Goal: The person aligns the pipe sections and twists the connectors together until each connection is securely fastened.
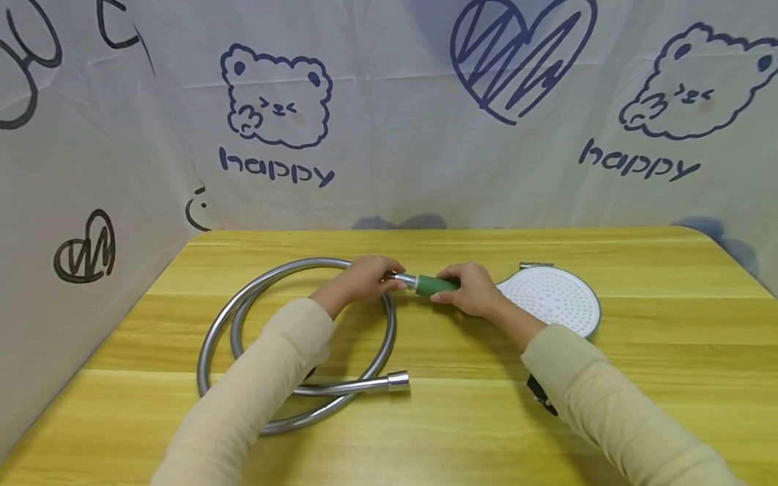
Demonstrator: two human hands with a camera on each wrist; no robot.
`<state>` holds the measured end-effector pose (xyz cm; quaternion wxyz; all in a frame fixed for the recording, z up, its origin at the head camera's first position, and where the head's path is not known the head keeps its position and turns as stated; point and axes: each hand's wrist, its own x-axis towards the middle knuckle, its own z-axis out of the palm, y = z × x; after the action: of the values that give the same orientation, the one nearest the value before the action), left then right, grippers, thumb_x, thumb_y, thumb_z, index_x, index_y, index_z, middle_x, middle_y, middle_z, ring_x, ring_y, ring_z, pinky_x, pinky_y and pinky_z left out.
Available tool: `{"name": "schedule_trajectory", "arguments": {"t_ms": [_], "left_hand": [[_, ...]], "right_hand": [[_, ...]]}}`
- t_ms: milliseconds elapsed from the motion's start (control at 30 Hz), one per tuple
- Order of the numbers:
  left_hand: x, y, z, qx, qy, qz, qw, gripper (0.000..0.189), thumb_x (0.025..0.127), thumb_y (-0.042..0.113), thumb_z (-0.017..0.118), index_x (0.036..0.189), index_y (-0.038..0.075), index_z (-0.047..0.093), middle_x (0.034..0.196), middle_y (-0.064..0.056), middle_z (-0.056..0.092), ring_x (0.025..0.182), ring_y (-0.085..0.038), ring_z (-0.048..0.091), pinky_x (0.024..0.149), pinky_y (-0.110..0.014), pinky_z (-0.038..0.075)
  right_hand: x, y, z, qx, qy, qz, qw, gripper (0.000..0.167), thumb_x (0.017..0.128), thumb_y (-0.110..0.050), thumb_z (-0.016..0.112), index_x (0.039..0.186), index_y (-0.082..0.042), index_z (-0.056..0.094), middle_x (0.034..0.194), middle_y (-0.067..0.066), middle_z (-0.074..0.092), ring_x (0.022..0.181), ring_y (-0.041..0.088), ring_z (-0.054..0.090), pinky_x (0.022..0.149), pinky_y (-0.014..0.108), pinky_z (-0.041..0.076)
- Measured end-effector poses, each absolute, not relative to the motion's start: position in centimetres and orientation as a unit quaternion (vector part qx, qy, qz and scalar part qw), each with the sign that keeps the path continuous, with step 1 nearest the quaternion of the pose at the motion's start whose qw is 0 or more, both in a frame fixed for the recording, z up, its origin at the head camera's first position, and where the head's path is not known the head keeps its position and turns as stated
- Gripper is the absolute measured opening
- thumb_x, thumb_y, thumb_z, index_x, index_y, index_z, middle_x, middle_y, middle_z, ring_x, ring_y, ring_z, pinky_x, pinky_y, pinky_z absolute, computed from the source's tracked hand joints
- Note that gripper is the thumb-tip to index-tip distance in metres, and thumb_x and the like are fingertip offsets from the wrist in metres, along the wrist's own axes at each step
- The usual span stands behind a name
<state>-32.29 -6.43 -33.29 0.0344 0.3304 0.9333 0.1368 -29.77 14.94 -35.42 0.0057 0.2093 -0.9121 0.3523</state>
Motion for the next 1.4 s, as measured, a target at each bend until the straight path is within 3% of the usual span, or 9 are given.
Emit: {"name": "schedule_trajectory", "arguments": {"t_ms": [100,333,567,1067,1400], "left_hand": [[-32.37,-6.35,-33.38,0.331,0.934,0.129,0.038,0.035,0.094,0.026,0.054,0.119,0.002,0.062,0.111,-0.012,0.067,0.099,-0.024,0.063,0.091,-0.039,0.047],[-32.26,-6.18,-33.39,0.321,0.938,0.127,0.041,0.029,0.096,0.027,0.051,0.107,0.006,0.067,0.095,-0.007,0.069,0.079,-0.018,0.058,0.079,-0.035,0.045],[-32.04,-6.04,-33.34,0.299,0.945,0.125,0.041,0.029,0.095,0.028,0.053,0.107,0.005,0.066,0.101,-0.008,0.069,0.089,-0.021,0.062,0.087,-0.037,0.045],[-31.90,-6.07,-33.16,0.297,0.949,0.104,0.029,0.027,0.090,0.031,0.059,0.105,0.009,0.058,0.095,-0.004,0.066,0.082,-0.018,0.059,0.079,-0.036,0.044],[-31.85,-6.07,-33.16,0.289,0.949,0.124,0.033,0.030,0.091,0.030,0.059,0.109,0.006,0.057,0.102,-0.007,0.067,0.092,-0.021,0.062,0.088,-0.038,0.044]], "right_hand": [[-29.82,15.00,-35.42,0.211,-0.911,0.354,0.005,0.035,0.080,-0.028,0.073,0.103,-0.001,0.068,0.097,0.014,0.069,0.082,0.023,0.059,0.075,0.033,0.047],[-29.33,14.61,-34.99,0.192,-0.922,0.337,-0.002,0.030,0.082,-0.017,0.071,0.104,0.002,0.067,0.100,0.017,0.068,0.086,0.025,0.059,0.079,0.037,0.047],[-29.18,14.56,-34.81,0.192,-0.924,0.331,0.000,0.031,0.081,-0.017,0.072,0.105,0.003,0.067,0.101,0.018,0.068,0.087,0.026,0.059,0.079,0.038,0.047],[-29.23,14.60,-34.81,0.195,-0.923,0.331,0.004,0.031,0.081,-0.016,0.072,0.105,0.003,0.067,0.101,0.018,0.069,0.087,0.026,0.060,0.079,0.037,0.047],[-29.39,14.61,-34.80,0.195,-0.923,0.332,0.001,0.031,0.082,-0.016,0.071,0.105,0.003,0.067,0.101,0.018,0.068,0.086,0.025,0.060,0.079,0.037,0.047]]}}
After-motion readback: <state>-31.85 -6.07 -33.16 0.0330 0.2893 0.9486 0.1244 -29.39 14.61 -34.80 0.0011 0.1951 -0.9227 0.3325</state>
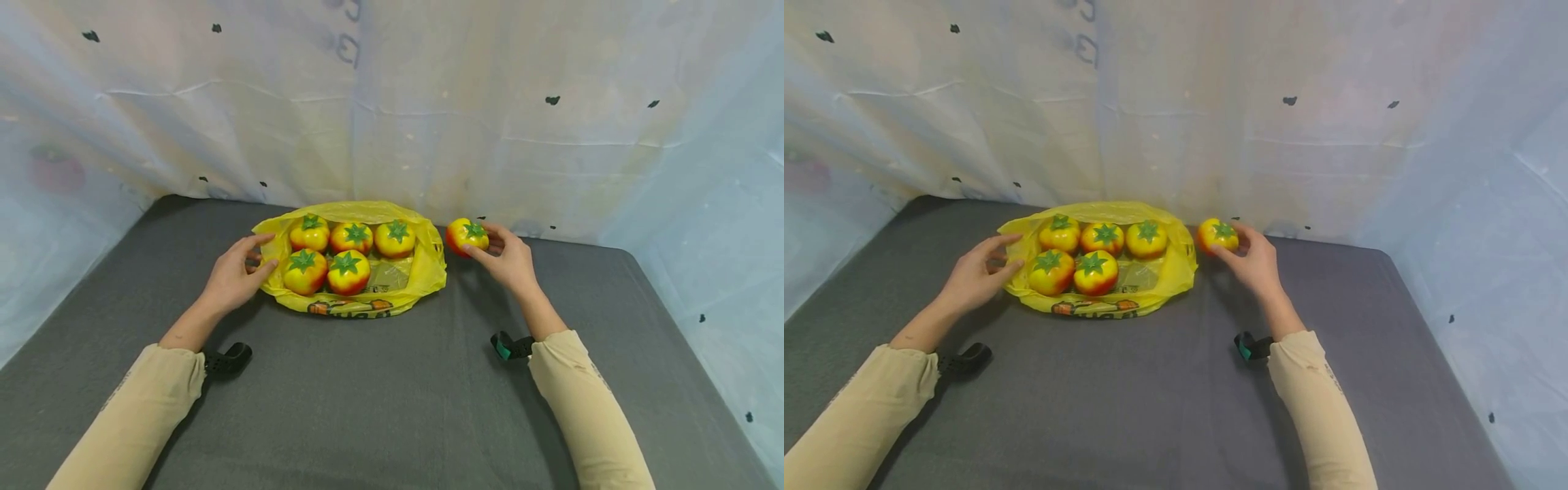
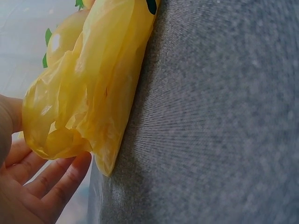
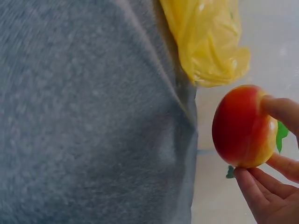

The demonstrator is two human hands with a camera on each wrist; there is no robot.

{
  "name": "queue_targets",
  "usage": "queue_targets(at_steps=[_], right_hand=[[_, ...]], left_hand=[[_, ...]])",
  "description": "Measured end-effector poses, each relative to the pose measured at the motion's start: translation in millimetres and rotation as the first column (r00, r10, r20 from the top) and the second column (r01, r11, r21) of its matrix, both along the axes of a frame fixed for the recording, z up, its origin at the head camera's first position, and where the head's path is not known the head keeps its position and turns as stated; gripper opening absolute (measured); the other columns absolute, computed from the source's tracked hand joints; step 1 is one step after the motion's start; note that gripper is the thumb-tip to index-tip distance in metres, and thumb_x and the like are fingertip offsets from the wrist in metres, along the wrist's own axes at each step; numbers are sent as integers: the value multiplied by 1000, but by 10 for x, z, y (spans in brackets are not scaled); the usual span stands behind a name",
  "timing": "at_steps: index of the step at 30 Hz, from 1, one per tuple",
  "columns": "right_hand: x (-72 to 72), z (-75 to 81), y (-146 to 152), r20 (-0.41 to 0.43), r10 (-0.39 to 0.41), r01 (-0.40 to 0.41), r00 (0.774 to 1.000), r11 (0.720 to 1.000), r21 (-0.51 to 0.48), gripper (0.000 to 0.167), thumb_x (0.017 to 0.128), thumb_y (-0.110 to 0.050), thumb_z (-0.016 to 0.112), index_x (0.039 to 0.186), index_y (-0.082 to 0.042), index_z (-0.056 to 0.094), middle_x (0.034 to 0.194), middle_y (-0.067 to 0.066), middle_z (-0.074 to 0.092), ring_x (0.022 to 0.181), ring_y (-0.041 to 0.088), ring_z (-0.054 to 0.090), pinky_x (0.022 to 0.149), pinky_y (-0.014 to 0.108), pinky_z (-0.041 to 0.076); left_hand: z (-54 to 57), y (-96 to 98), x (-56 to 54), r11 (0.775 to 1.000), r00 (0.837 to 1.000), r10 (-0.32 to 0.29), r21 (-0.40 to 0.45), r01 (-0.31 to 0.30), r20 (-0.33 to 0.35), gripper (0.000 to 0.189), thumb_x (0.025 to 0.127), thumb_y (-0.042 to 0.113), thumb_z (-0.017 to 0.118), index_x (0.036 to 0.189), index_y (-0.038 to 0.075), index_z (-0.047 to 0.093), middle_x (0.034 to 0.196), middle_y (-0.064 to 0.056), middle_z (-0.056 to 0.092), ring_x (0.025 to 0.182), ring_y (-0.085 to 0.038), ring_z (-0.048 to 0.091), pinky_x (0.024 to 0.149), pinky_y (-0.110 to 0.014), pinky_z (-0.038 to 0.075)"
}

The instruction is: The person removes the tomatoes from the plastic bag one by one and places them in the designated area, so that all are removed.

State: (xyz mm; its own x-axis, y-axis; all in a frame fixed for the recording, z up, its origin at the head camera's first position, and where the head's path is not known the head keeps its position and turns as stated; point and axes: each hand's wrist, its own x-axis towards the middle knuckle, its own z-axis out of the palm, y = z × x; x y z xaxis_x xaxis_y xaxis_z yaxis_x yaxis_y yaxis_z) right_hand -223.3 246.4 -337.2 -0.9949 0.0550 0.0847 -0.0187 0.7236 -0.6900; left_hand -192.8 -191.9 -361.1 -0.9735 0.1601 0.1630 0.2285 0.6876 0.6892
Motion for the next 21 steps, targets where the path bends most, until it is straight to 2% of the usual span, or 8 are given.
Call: queue_targets(at_steps=[11, 21], right_hand=[[-84, -126, 51, -23, 5, -3, 1000, 995, 100, 63, 88, -25, 71, 140, -1, 46, 134, 22, 52, 118, 36, 55, 99, 46, 47], [-110, -188, 86, -47, -38, 41, 998, 996, 83, 64, 87, -20, 71, 140, 3, 43, 137, 27, 45, 125, 40, 47, 102, 48, 44]], left_hand=[[-12, 8, 2, 1000, 1000, 9, 3, -9, 17, 51, 99, 20, 53, 145, 3, 38, 138, -27, 41, 111, -42, 50, 88, -57, 47], [-21, 15, -2, 1000, 1000, 7, 3, -8, 16, 51, 99, 20, 53, 145, 3, 38, 138, -27, 42, 111, -42, 50, 87, -57, 47]])
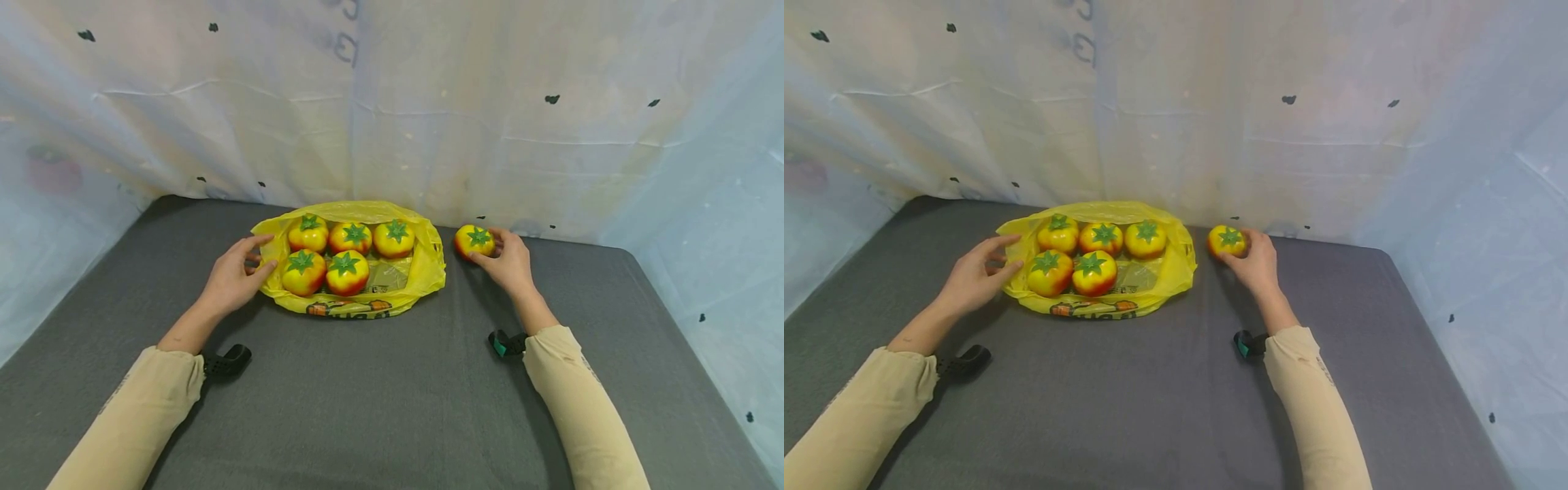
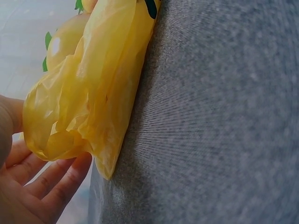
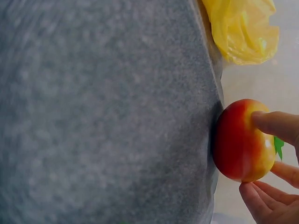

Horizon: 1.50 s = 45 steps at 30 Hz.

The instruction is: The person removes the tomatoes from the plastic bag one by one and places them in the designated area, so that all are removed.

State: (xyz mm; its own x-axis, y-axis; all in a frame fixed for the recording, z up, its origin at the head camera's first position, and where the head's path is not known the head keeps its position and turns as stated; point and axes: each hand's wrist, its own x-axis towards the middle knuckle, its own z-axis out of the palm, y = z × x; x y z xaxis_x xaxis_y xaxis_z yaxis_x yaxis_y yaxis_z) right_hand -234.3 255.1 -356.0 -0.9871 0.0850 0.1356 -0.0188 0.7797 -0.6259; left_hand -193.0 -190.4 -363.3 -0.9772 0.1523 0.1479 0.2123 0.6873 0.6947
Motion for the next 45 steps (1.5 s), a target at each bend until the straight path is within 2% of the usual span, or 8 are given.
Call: queue_targets(at_steps=[11, 18, 27, 38, 45], right_hand=[[-2, 72, 8, 12, -20, 20, 1000, 999, 30, 69, 88, -27, 70, 143, 1, 39, 139, 26, 44, 125, 40, 46, 99, 49, 46], [0, 158, -61, -61, -16, 18, 998, 1000, 20, 64, 89, -26, 69, 141, -1, 44, 139, 24, 45, 123, 39, 49, 100, 49, 46], [65, 242, -385, -154, 62, -76, 986, 993, -86, 60, 87, -23, 72, 137, -1, 49, 135, 22, 49, 123, 36, 51, 99, 46, 47], [80, 292, -759, -174, 143, -172, 974, 972, -162, 57, 87, -23, 72, 136, -2, 50, 132, 20, 54, 118, 36, 55, 98, 47, 47], [42, 260, -954, -185, 182, -217, 966, 957, -192, 56, 86, -24, 73, 134, -3, 53, 133, 16, 55, 120, 30, 55, 99, 41, 48]], left_hand=[[34, -9, -10, 1000, 1000, 2, -3, -2, 4, 51, 99, 19, 53, 145, 3, 38, 139, -27, 40, 111, -42, 50, 88, -57, 47], [34, -17, -22, 1000, 1000, -2, -1, 2, -2, 52, 99, 20, 53, 145, 3, 38, 139, -27, 41, 112, -43, 49, 88, -57, 47], [34, -16, 1, 1000, 1000, 3, -11, -3, 7, 51, 99, 19, 53, 145, 3, 37, 140, -27, 40, 112, -43, 50, 87, -57, 48], [17, -1, -5, 1000, 1000, -5, -9, 5, 5, 52, 99, 20, 53, 146, 3, 37, 141, -27, 39, 113, -43, 49, 87, -57, 48], [23, 21, 6, 1000, 1000, -2, -2, 2, -2, 51, 99, 19, 53, 145, 3, 38, 140, -27, 41, 113, -43, 50, 87, -57, 48]])
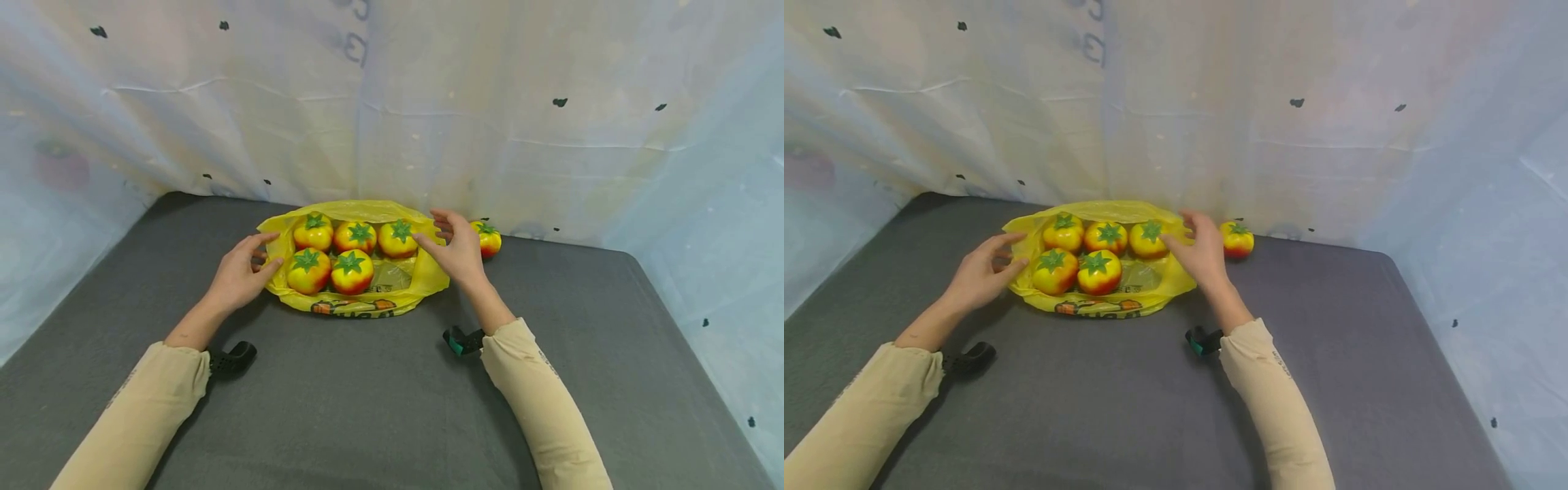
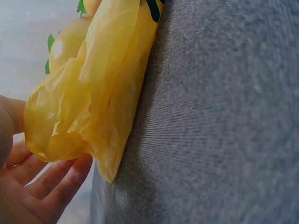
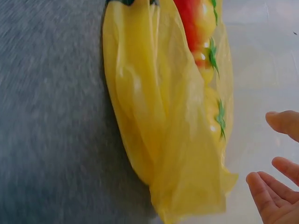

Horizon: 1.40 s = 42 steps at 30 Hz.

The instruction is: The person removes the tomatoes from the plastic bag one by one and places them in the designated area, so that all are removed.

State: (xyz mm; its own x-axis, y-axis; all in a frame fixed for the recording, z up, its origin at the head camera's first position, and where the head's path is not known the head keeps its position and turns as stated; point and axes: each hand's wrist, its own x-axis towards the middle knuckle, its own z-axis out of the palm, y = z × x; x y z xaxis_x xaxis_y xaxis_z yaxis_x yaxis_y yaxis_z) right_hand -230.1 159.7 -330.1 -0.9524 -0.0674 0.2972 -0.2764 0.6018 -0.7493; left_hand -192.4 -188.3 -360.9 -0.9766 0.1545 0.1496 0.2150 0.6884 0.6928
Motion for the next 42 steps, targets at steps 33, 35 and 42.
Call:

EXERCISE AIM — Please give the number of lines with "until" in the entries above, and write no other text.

RESPONSE BOX — 4